Trump's pick to be senior general expected to address sexual assault allegations at confirmation hearing
Posted July 29, 2019 10:59 p.m. EDT
CNN — President Donald Trump's pick to be the nation's second highest military officer is expected to be questioned on allegations of sexual assault from a former aide in his confirmation hearing on Tuesday morning.
General John Hyten's hearing before the Senate Armed Services Committee will likely have echoes of Brett Kavanaugh's Supreme Court nomination hearing and Hyten is expected to fully address and deny the allegations including that he assaulted Col. Kathryn Spletstoser in a California hotel room in December 2017, according to several defense officials.
Spletstoser went public with her allegations, which were originally made just after Hyten was nominated in April, last week in the New York Times, the most serious being the assault in the hotel room where she said he pressed himself against her and ejaculated.
"He stood up too, pulled me to him and started kissing me on the lips and holding me tight while he pressed himself against me. After a while, maybe over a minute, he came and I pushed him away and asked him why he did that. He said he thought I would like it too," according to a statement provided by her lawyer.
The US Air Force Office of Special Investigations cleared Hyten of the allegations earlier this month. "U.S. Strategic Command fully cooperated with the investigation by the Air Force Office of Special Investigations. According to Air Force officials, there was insufficient evidence to support any finding of misconduct on the part of Gen Hyten," US Strategic Command spokesman Cmdr. Bill Clinton said last week.
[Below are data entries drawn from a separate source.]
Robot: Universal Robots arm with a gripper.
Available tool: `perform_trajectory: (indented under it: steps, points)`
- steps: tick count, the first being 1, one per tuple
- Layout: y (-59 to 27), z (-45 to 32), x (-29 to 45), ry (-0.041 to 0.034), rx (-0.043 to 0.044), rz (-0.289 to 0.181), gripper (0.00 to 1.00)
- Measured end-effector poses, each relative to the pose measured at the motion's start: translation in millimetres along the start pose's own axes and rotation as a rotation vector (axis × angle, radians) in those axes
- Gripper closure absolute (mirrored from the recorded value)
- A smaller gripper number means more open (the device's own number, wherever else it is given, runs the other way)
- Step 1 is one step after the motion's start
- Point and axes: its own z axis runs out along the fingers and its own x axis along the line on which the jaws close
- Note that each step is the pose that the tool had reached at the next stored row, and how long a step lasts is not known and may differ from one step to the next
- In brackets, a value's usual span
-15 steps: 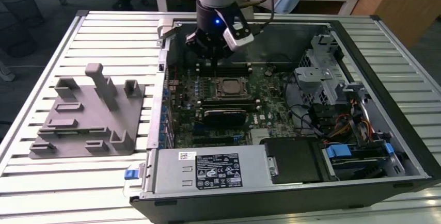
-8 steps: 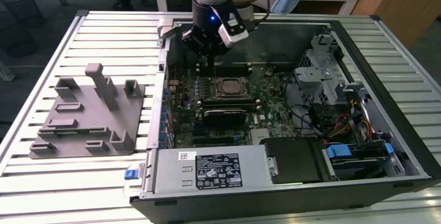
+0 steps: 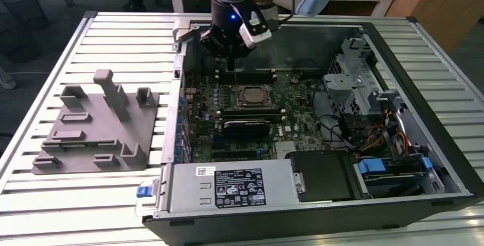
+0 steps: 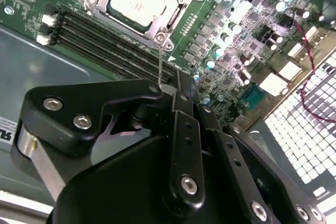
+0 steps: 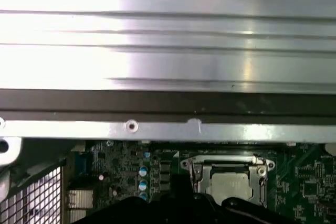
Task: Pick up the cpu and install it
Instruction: 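Install the first cpu locking lever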
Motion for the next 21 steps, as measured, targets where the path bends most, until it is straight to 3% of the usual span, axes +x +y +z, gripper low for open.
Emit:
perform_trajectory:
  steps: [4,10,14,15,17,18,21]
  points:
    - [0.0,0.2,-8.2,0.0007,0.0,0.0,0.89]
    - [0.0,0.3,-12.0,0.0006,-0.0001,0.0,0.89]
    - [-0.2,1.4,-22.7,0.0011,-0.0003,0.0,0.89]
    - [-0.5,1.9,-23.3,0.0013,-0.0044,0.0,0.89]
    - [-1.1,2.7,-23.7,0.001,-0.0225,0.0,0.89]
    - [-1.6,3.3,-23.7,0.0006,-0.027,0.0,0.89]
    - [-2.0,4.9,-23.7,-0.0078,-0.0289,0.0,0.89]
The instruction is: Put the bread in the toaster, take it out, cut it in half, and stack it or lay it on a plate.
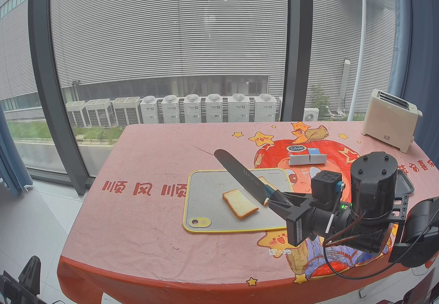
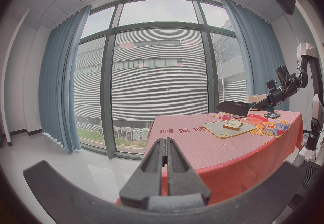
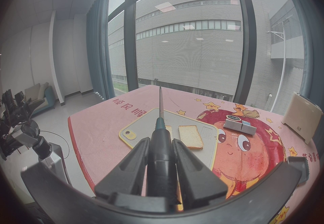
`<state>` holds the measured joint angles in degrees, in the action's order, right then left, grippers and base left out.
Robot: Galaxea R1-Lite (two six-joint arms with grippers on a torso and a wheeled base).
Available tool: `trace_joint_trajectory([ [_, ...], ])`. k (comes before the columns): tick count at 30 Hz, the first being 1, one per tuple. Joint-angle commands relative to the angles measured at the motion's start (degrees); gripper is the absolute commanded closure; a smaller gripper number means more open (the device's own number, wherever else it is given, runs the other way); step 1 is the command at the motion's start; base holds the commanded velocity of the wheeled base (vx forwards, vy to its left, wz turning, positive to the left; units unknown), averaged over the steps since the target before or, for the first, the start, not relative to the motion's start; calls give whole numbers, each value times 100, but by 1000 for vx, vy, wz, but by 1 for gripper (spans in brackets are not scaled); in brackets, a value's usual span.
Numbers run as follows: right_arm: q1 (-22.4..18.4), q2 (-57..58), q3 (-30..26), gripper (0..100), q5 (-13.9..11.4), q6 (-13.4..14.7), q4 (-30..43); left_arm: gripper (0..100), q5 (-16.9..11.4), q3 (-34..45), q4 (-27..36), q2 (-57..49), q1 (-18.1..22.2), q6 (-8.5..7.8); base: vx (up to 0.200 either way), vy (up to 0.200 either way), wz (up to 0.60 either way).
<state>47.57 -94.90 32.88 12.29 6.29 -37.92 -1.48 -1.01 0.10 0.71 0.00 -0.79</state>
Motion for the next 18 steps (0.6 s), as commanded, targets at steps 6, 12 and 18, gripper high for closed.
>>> trace_joint_trajectory([
  [6, -28, 86, 17, 100, 2, 30, -4, 100, -2, 92, -1, -27, 0, 0, 0, 0, 0],
  [12, 7, 51, -9, 100, 10, 21, -4, 100, -2, 101, -1, -18, 0, 0, 0, 0, 0],
  [18, -2, 69, -27, 100, 10, 21, -4, 100, -2, 92, -1, -27, 0, 0, 0, 0, 0],
])
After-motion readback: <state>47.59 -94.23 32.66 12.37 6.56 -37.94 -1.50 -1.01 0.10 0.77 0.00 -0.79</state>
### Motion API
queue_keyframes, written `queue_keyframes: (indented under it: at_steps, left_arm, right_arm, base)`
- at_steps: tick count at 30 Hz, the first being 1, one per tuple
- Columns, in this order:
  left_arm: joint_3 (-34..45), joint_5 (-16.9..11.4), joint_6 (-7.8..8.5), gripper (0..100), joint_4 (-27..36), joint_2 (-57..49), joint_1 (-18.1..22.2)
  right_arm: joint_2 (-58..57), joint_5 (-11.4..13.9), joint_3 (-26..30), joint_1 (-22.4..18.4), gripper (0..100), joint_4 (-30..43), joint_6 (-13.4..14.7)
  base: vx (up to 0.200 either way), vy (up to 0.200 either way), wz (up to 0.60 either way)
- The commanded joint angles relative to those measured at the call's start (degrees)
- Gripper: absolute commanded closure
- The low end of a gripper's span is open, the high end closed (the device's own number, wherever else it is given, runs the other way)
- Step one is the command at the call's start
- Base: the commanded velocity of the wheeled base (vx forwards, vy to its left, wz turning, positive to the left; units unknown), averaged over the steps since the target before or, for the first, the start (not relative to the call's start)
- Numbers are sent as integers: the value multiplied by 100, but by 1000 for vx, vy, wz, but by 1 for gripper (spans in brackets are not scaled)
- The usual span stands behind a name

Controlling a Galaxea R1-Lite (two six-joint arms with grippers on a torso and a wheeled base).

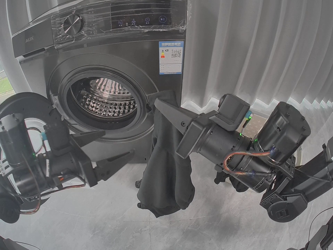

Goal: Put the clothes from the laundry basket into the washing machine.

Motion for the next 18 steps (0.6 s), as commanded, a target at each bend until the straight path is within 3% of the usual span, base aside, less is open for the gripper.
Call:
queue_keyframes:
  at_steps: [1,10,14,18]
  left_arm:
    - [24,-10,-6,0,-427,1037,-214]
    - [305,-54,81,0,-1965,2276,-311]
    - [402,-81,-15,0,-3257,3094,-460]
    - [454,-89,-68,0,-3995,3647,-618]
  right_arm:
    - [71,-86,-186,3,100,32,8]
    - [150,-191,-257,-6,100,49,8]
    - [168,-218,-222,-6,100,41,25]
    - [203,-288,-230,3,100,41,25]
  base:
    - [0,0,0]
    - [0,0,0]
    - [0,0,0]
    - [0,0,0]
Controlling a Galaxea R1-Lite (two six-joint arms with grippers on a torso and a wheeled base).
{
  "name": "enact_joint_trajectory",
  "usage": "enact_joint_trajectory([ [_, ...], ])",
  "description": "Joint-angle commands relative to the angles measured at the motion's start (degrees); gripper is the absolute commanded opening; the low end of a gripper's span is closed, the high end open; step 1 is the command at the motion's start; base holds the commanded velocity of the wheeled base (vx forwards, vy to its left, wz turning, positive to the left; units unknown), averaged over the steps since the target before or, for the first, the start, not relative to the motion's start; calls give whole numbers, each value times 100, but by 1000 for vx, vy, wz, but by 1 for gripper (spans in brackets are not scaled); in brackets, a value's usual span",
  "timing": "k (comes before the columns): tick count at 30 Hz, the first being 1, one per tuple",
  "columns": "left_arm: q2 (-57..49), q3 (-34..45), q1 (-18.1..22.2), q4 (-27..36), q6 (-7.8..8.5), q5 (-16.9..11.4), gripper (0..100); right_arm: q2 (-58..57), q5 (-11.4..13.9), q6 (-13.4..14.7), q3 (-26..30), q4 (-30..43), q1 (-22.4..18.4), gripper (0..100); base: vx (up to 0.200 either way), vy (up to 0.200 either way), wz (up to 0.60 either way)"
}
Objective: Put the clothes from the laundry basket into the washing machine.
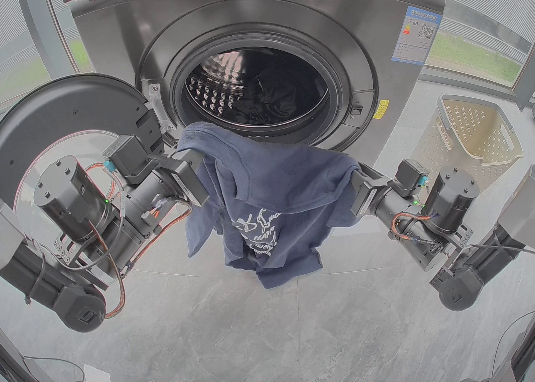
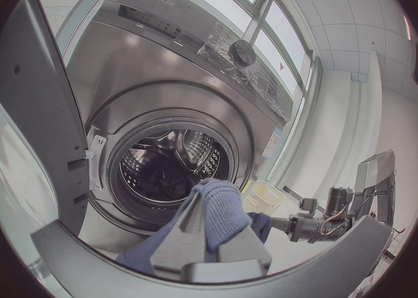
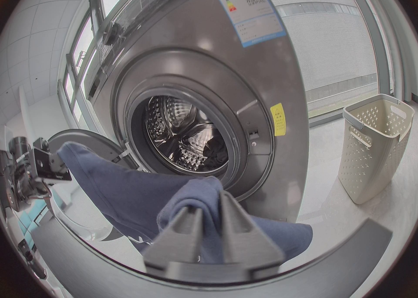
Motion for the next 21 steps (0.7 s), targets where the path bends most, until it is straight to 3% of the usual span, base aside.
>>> enact_joint_trajectory([
  [1,-5,-91,10,-8,-8,29,0,395,-1,-6,67,-1,-7,100,0,0,0],
  [4,4,-143,19,-8,-8,46,0,518,7,-41,199,34,1,100,0,0,0],
  [12,197,-249,1,1,45,152,0,966,69,-138,1254,-28,335,100,0,0,0],
  [21,250,-240,-7,10,45,169,0,1168,60,-120,1342,-28,608,100,0,0,0],
])
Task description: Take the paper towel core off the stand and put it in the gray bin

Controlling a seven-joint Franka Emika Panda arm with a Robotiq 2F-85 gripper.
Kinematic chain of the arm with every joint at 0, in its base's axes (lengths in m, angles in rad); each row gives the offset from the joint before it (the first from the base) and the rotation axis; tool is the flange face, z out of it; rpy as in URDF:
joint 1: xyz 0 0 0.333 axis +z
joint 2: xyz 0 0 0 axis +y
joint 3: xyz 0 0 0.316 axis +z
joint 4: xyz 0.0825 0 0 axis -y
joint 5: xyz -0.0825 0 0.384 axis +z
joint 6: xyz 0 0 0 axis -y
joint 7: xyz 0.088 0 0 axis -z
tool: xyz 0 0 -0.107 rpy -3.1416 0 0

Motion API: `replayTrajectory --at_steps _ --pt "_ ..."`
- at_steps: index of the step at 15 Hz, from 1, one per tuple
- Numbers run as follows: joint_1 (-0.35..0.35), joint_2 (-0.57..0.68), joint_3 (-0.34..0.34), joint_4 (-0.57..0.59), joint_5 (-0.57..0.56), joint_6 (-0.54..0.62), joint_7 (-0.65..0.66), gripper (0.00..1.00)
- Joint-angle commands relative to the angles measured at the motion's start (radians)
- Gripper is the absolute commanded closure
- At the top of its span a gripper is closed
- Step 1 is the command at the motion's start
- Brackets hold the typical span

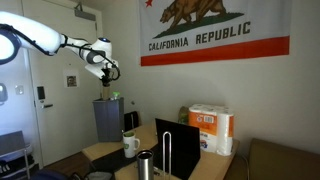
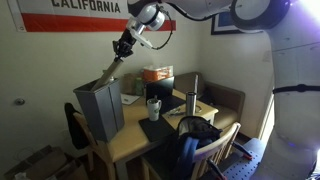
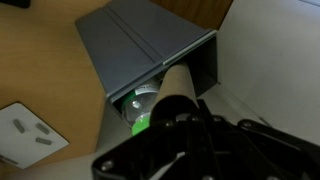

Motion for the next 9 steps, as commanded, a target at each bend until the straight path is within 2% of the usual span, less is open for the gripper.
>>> replayTrajectory --at_steps 1,9 --pt "0.007 -0.023 0.002 -0.062 -0.027 0.037 0.009 0.97" --pt "0.003 -0.037 -0.007 -0.055 -0.078 0.03 0.008 0.97"
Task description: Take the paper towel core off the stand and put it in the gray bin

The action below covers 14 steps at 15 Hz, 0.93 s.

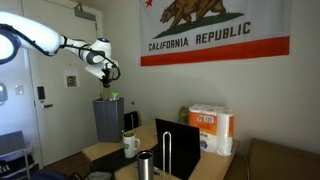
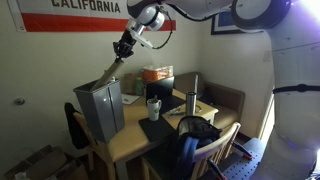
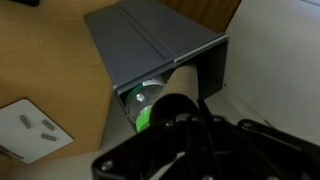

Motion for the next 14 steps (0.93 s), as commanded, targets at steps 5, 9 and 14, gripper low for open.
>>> replayTrajectory --at_steps 5,9,14 --pt "-0.009 -0.048 -0.018 -0.053 -0.095 0.006 0.005 0.97" --pt "-0.011 -0.055 -0.025 -0.067 -0.124 0.006 0.005 0.97" --pt "-0.006 -0.065 -0.025 -0.087 -0.137 0.005 0.012 0.71"
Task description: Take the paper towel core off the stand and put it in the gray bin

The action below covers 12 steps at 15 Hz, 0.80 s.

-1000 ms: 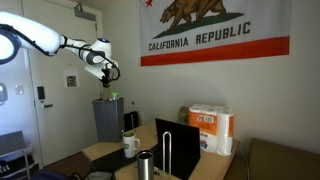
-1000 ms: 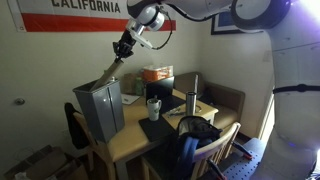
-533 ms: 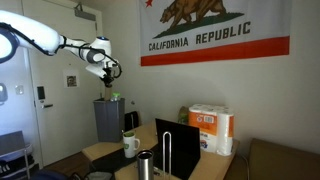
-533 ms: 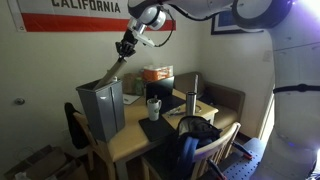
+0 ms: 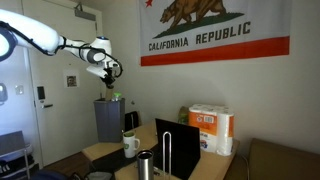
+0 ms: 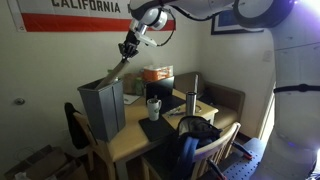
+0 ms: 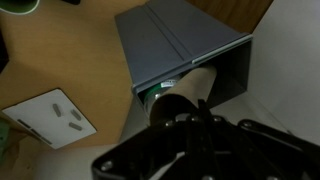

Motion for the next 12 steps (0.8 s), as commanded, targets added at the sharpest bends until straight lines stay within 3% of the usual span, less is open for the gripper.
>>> replayTrajectory --at_steps 1,3,11,12 --pt "0.002 -0.041 -0.004 -0.063 -0.032 0.006 0.013 0.71" --pt "0.003 -0.04 -0.004 -0.065 -0.037 0.007 0.017 0.64" --pt "0.001 -0.037 -0.003 -0.068 -0.036 0.008 0.019 0.02" --pt "0.001 -0.037 -0.003 -0.065 -0.035 0.007 0.019 0.0"
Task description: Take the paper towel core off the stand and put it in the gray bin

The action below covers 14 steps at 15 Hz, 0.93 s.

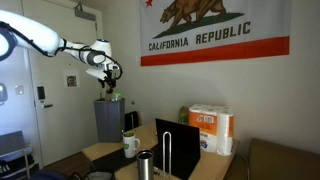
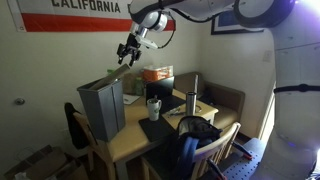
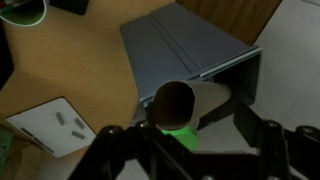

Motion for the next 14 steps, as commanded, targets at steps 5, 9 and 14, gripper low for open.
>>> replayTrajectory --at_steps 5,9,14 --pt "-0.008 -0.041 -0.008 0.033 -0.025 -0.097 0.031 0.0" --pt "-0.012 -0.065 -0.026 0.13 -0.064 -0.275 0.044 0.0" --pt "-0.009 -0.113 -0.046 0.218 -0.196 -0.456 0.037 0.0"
CNN has obtained one page of the Air Force's report into the allegations where it is noted that Spletstoser's sweatpants were tested for DNA in May 2019, almost a year and a half after the alleged incident in the California hotel room. The page stated Hyten's DNA was not found. CNN has not seen the rest of the report.
A source directly familiar with Spletstoser's thinking says she decided to go public with her allegations even after the investigation was completed because she felt she had to. "She had nothing to gain, except to relieve her conscience."
Spletstoser was reassigned from her role with Hyten in March 2018.
Spletstoser warned confirming Hyten would 'send a very dangerous message'
Members of the committee met separately with Spletstoser and Hyten last week behind closed doors to discuss the allegations. Following those meetings the committee's leadership decided to schedule Tuesday's hearing.
At her meeting with the committee, Spletstoser warned lawmakers that if Hyten's nomination went forward it "sends a very dangerous message to sexual assault victims across our military. That even if the investigators determine that there was no evidence to show that the victim was lying. That no one will believe her anyway so why even bother reporting," according to her opening statement to the committee obtained by CNN.
"If you are sexually assaulted by your superior officer, as long as he does it behind closed doors not only will your perpetrator not be prosecuted in a court of law, but he may end up getting promoted to an even higher position. I beg of you not to let this happen," she added.
Democratic Sen. Tammy Duckworth said she found Spletstoser's testimony to be credible, telling reporters last week that it was a "really tragic" and "very emotional" situation. She thanked Hyten for answering questions and said he was credible, noting he is a four-star general and "has served this country well."
"There is still a lot of unanswered questions that maybe neither he nor the accuser can answer," she said. "But that has to do with how DOD treated this case."
Some members of the committee have questioned whether Hyten received preferential treatment during the investigation because of his position. In some cases officers are moved out of their jobs while misconduct investigations are conducted.
Republican Sen. James Inhofe, the chairman of the committee, met with Hyten on Monday but would not confirm if the sexual assault allegations would be addressed in the hearing.
"You know better than to ask that," he told a reporter.
Spletstoser told CNN that "it is possible" that she will attend the hearing but said the committee had denied her request to testify in public.
A spokesperson for the committee told CNN that "the committee took its responsibility very seriously here, dedicating hours to reviewing all facts, documents and other available information. This included hearing directly from Colonel Spletstoser, who testified for more than three hours, before any decision was made to proceed with a nomination hearing. In accordance with long-standing Committee practice, the only witnesses at Senate Armed Services Committee nomination hearings are the nominees."
In her testimony to the committee last week Spletstoser said: "I wish I could go back and do so many things differently with Gen. Hyten. Maybe I was not forceful enough the first few times he came on to me? Maybe I should have told someone and gotten help? But my biggest regret is that I did not report him then. If I had we would not be here today."